There are two ways to go through life: Mindfully or mindlessly. In the first instance, we pay attention. We see things and notice them in order to appreciate them. We hear things in order to understand them. We seek to know things not superficially but in their wholeness. We live in the present moment and experience the world with wonder, tasting its mysteries with full appreciation.
In the second instance, we are distracted. We see things but do not notice them. We hear things but do not understand them. All the information of our senses is received with the bare minimum of attention. Our whole life is a haze, a fragmented series of a barely conscious sense impressions.
The first describes the mode of the poet who sees fully and feels deeply. The second describes the frequently fragmented attention of modern man, and this is in no small part due to omnipresent technology.
Technology and Attention
I possess a smartphone, and I there are frequently times I am thankful for its benefits. Yet, as often as I am thankful, I am equally disgusted with it. For my phone has a way of drawing me inevitably away from the present moment. A brief consultation for a specific purpose quickly finds me distracted by myriad pieces of information flowing at me incessantly through a brightly colored screen. It is a machine designed for one purpose—to absorb and hold my attention for as long as possible.
Whether or not we realize it, our attention is now a commodity to be bought and sold. We think we are mindlessly relaxing, scrolling through our Instagram or Facebook feed. In reality, advertisers are purchasing our attention and using the years of social data we have given them to know what we want before we know we want it. And it works. It is nearly irresistible. It is designed to be so.
Fragmentation and Augmentation
It could be argued legitimately that every technology has tradeoffs and that internet enabled phones are no exception. The problem is, digital devices are designed to fragment attention, where other technologies are intended to augment it. An apt example is a book. A book is actually a piece of technology for relaying information. After the advent of the printing press, books became the most widely used system of information exchange.
But reading is an entirely different experience than scrolling on Facebook. Reading focuses your attention and draws you into a deep state of flow—of concentration without effort. Reading causes you to pass through the particular words into the realm of ideas and, in the case of fiction, imagery and emotions. The whole structure of a book, from the font to the layout of words on a page, is designed to aid and augment concentration.
Digital devices, on the other hand, fragment attention.
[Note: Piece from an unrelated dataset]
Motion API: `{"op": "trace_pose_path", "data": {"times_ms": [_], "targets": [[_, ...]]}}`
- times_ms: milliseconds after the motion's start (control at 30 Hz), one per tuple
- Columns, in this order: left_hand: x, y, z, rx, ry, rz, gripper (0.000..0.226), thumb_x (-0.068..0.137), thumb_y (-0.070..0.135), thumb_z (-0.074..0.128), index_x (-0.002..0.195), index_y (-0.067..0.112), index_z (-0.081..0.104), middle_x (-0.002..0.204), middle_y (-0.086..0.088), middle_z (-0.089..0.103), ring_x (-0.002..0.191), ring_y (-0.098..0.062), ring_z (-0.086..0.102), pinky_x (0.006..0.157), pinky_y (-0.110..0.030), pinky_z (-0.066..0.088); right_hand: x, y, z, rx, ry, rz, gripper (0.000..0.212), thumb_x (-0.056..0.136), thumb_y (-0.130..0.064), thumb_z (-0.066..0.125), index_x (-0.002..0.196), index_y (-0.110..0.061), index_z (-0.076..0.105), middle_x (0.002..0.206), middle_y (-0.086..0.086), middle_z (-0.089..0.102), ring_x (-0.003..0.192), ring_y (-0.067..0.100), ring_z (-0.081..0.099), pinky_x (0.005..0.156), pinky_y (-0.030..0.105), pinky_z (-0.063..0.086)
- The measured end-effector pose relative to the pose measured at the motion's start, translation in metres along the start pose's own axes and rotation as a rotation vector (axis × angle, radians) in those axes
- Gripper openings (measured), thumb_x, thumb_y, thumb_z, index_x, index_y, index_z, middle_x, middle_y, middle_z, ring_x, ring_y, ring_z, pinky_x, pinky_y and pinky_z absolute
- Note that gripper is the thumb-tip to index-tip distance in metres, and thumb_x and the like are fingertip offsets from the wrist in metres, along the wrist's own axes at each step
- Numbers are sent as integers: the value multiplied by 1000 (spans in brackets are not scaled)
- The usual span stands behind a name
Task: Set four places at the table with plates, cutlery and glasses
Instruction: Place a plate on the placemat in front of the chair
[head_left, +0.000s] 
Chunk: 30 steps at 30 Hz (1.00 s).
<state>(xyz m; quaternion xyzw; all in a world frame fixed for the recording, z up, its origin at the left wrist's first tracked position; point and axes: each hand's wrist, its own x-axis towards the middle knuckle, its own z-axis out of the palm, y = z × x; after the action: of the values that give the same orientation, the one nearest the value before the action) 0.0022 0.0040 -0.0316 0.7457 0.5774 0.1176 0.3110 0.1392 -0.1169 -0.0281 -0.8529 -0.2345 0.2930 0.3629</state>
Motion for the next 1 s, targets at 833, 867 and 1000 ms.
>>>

On opening your smartphone, you are presented with a grid providing you with a choice of applications you want to enter. Because there are options, your attention is immediately pulled in different directions. Once you enter an app, you are faced with a stream of information—whether it be a list of emails, social media posts, or notifications of activity.
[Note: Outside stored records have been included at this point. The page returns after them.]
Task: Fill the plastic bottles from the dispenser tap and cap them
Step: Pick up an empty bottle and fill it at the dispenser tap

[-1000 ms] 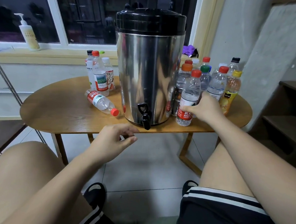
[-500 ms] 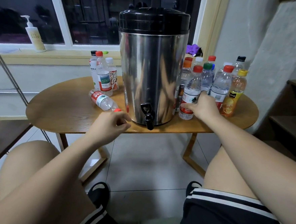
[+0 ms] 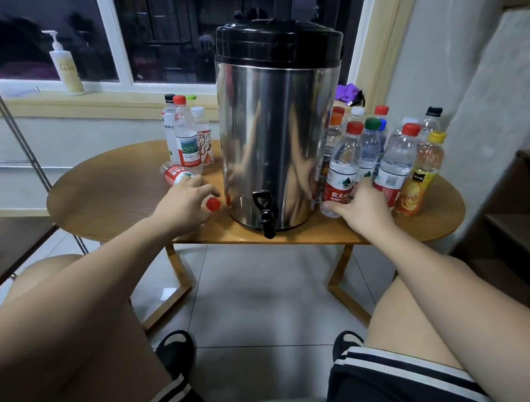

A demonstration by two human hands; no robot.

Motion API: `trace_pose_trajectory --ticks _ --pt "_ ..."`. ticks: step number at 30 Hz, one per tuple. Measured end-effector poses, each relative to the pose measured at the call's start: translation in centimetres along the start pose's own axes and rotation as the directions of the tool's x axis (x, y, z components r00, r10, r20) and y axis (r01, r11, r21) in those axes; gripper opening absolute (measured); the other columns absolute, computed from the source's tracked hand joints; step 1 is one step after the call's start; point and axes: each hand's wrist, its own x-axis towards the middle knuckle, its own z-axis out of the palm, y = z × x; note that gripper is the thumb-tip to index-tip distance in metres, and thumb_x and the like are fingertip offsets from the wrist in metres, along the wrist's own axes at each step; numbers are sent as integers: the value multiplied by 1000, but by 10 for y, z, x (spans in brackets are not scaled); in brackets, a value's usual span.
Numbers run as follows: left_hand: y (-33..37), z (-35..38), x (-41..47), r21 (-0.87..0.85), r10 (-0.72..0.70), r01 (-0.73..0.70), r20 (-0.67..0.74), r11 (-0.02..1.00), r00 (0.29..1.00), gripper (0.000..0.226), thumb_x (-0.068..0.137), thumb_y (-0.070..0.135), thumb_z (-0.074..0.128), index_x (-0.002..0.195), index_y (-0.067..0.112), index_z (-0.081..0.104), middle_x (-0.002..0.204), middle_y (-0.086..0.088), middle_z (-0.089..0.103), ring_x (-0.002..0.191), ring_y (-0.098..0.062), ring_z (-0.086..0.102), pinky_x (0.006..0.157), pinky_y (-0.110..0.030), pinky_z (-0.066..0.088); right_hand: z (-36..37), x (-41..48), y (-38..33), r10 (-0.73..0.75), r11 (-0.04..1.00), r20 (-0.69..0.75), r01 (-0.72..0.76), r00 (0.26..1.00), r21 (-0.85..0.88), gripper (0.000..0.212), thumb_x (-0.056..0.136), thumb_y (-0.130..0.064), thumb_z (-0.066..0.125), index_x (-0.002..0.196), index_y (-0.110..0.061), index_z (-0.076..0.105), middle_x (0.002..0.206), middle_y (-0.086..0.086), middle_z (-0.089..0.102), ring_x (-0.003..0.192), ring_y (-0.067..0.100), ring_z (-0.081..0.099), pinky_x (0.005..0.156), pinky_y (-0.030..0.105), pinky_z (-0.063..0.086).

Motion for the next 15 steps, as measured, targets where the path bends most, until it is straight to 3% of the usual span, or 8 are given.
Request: trace_pose_trajectory --ticks 4,11,15 --pt "0 7 4 122 119 -113 -44 986 992 36 93 21 80 127 30 75 127 1 63 124 -30 53 100 -52 53 -6 -27 -10 -38 999 57 39 998 -14 72 77 -66 89 111 -12 54 96 4 71 90 28 70 68 40 52" --pt "8 10 2 201 186 -171 -56 964 981 34 100 9 69 132 20 74 125 -6 67 121 -32 54 100 -52 53 -3 -94 -22 -81 995 162 71 984 66 51 80 -60 89 92 -24 54 72 -4 70 70 13 68 72 40 58" --pt "7 6 0 182 217 -198 -92 963 972 27 100 17 73 126 17 67 118 -9 69 113 -33 60 89 -48 56 10 -123 -26 -138 988 324 108 936 109 44 85 -59 85 88 -25 57 65 -6 72 57 8 70 68 40 61"
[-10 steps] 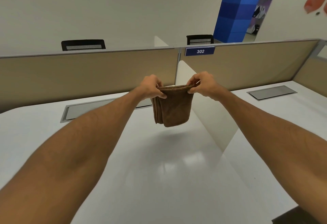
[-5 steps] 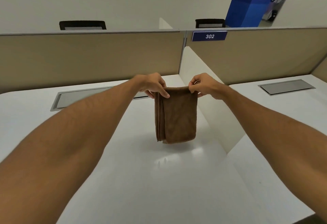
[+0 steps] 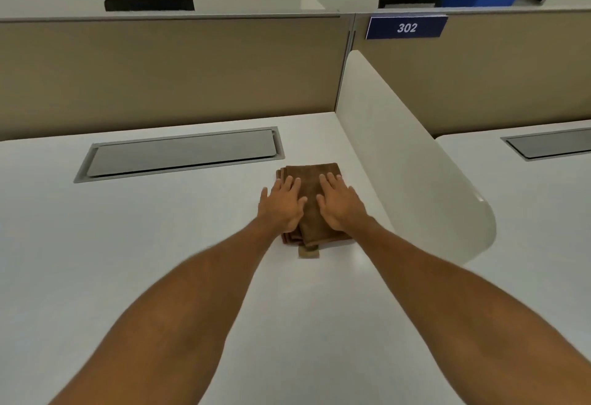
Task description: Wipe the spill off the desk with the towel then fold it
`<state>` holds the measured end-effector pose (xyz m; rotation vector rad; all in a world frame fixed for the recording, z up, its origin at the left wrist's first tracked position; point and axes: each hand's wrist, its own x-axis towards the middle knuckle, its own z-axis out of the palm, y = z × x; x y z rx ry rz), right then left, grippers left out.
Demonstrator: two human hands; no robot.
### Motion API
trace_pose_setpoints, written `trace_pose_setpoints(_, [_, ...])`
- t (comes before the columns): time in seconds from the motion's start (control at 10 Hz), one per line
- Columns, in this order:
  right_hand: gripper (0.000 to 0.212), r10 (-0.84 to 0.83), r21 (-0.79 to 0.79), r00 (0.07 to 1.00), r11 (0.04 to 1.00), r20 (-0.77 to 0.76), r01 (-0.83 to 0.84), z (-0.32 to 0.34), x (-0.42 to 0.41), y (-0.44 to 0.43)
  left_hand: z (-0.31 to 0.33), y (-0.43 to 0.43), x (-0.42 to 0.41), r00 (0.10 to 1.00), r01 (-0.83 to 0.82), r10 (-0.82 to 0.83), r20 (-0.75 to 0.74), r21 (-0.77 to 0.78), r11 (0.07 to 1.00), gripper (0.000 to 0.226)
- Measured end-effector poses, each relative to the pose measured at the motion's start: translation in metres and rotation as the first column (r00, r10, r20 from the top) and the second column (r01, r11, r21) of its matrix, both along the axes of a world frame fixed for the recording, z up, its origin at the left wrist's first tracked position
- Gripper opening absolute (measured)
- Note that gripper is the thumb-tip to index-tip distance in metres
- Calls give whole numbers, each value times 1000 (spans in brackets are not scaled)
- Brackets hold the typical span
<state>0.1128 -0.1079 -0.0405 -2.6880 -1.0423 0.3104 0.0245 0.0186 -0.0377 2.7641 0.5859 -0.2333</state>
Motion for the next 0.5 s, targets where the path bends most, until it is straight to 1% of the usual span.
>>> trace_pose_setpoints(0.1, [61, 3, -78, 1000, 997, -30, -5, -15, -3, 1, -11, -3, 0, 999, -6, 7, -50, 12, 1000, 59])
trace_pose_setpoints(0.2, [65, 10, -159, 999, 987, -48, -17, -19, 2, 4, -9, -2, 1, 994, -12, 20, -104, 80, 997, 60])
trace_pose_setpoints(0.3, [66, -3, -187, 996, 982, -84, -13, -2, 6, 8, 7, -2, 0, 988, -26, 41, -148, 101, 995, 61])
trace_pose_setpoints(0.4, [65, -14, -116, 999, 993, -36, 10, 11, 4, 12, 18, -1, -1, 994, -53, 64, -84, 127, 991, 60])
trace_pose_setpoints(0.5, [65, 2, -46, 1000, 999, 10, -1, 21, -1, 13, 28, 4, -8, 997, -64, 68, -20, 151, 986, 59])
Each item presents a demand on your attention. It beckons you to become aware of it and engage with it. It stimulates our desires and teaches us to act on impulse. And because there is always something new, our brains are soon trained to expect the reward of fresh stimulus. Using such a device is rather like someone on a strict, gluten free diet walking into a donut shop—resolve does not last long.
Struggle for Awareness
My point is not to denigrate technology. Devices such as smartphones have indeed brought benefits to our lives. I would not own one if there were not benefits to it. And yet, there is a very real sense in which these devices have impoverished us in making us no longer aware of the world around us. More often than not, we move through life in a distracted haze of stimulation and response, neglecting the deeper concentration needed for true contemplation. How many miracles, how many shimmering wonders do we miss because we are lost in a two dimensional screen?
We must resist mindlessness, and not by half measures. I believe we have a very real duty to struggle against distraction. As Christians, we are all called to be poets—not literally perhaps, but in the sense of seeing fully and feeling deeply the mystery of things.
To quote the poet Gerard Manley Hopkins, the “world is charged with the grandeur of God,” but without awareness, without attention, we cannot experience this sacramental reality. We cannot receive it as the gift that it is, with joy and wonder and gratitude, if we are not awake enough to notice it. And not merely notice it in a superficial, cursory manner, but truly contemplate it in its richness and beauty.
Our fragmented attention is causing us to miss out on a great deal of joy. Let us then struggle against the world of artificiality that beckons us and seeks to absorb and then shatter our attention. Let us strive for mindfulness and not mindlessness. Let us return to reality and receive the gift of creation with awe and thanksgiving and offer for it a sacrifice of praise.